TASK BRIEF - Whenever a line in the data below includes the string "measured", copy it out.

--- DATA SECTION Enclosed Below ---

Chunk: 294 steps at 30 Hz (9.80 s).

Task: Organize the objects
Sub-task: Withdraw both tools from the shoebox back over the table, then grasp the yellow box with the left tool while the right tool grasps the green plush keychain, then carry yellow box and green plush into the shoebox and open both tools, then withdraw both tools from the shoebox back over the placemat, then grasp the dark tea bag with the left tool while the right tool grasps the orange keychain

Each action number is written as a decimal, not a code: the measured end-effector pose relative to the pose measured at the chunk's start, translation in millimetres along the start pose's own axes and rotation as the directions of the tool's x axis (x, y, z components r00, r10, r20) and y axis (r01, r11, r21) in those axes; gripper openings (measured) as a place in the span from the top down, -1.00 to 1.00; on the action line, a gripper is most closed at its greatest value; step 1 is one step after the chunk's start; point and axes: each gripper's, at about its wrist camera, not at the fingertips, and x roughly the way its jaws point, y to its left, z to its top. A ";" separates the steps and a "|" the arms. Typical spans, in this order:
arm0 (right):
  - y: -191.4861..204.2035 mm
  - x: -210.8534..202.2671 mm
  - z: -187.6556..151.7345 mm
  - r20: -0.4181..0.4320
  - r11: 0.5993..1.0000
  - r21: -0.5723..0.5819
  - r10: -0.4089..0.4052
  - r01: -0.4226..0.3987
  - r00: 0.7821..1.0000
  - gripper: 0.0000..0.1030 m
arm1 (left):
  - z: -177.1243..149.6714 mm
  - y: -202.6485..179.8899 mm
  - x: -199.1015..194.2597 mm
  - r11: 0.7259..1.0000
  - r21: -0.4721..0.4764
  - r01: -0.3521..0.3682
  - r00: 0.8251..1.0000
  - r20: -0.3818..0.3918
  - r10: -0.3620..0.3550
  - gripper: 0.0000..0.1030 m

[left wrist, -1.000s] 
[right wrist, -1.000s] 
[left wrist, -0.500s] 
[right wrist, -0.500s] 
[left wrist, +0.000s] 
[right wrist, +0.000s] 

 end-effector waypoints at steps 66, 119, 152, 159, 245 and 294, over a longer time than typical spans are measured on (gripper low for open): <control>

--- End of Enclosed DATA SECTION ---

TASK RESPONSE -
Each action number is written as a decimal, not a code: the measured end-effector pose relative to the pose measured at the chunk's start, translation in millimetres along the start pose's own axes and rotation as the directions of the tool's x axis (x, y, z components r00, r10, r20) and y axis (r01, r11, r21) in those axes; gripper openings (measured) as a place in the span from the top down, -1.00 to 1.00; on the action line, a gripper is most closed at its greatest value; step 1 is one step after the chunk's start; point and axes: each gripper's, at about its wrist camera, not at the fingertips, and x roughly the way its jaws point, y to its left, z to its top. A ";" separates the steps and a "|" the arms. Typical spans, in this order:
 end-effector waypoints at steps 66, 119, 152, 159, 245 and 294, over a longer time than typical spans are measured on (gripper low for open): <control>

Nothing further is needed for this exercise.